Isaiah explains clearly in his prophecy that the Messiah is going to be born – that essentially one day there will be the first Christmas. He doesn’t know the details, but he certainly knows what the Messiah will be like and how He will change the world. We all have been lost and hopeless at some point in our lives and God stepped in to save and transform us. This Christmas our mission is to bring hope to those who are hopeless and comfort to those who are in pain. In the same way that God holds us safe in His hands, we too hold the gift of the Holy Spirit in our hands. This Christmas we need to follow the Holy Spirit’s leading and bring the gift of the God of Hope to all those around us.

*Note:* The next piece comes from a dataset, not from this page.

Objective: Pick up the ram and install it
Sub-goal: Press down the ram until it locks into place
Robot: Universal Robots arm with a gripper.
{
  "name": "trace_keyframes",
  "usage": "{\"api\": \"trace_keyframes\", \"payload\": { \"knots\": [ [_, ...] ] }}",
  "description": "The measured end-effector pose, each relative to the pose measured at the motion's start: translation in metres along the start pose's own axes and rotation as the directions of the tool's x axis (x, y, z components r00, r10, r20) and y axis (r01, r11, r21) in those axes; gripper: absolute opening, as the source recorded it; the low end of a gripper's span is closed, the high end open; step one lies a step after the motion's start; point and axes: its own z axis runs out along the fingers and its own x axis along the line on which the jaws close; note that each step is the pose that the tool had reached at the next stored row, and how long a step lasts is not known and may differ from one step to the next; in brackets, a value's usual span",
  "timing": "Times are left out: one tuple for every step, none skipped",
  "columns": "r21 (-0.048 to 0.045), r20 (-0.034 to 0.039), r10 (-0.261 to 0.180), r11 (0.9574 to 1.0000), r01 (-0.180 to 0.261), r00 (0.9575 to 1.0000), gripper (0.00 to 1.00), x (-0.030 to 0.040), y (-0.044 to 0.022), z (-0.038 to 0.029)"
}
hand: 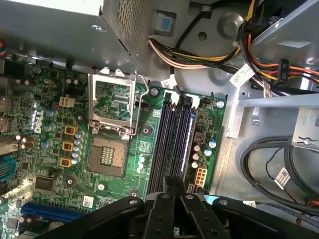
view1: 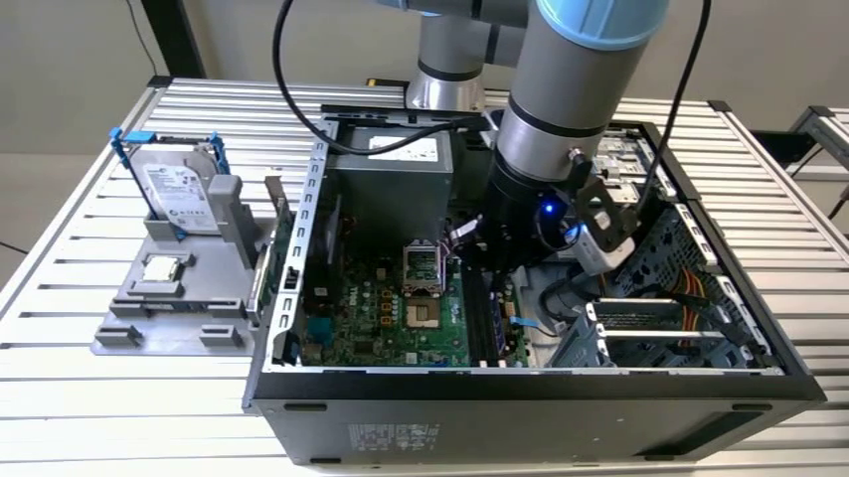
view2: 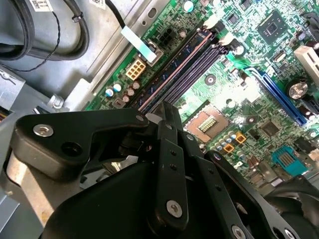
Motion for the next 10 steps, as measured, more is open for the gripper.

Let us pray using the words of Paul: “I pray that out of his glorious riches he may strengthen you with power through his Spirit in your inner being, so that Christ may dwell in your hearts through faith. And I pray that you, being rooted and established in love, may have power, together with all the Lord’s holy people, to grasp how wide and long and high and deep is the love of Christ, and to know this love that surpasses knowledge, that you may be filled to the measure of all the fullness of God”

Amen


D-Group Questions:

1) Why do you think that Matthew wrote the lineage of Jesus? Why is it important?

2) What speaks to you most about Isaiah’s description of the Messiah in verses 2 -5.

3) When you consider the second coming of Jesus, what is uppermost in your mind?

4) Have you experienced a time in your life when something that someone did has renewed your feelings of hope and lifted you out of disappointment or depression?

5) Do you agree that “actions speak louder than words”?




1) Why do you think that Matthew wrote the lineage of Jesus? Why is it important?

2) What speaks to you most about Isaiah’s description of the Messiah in v. 2 -5.

3) When you consider the second coming of Jesus, what is uppermost in your mind?

4) Have you experienced a time in your life when something that someone did has renewed your feelings of hope and lifted you out of disappointment or depression?

5) Do you agree that “actions speak louder than words”?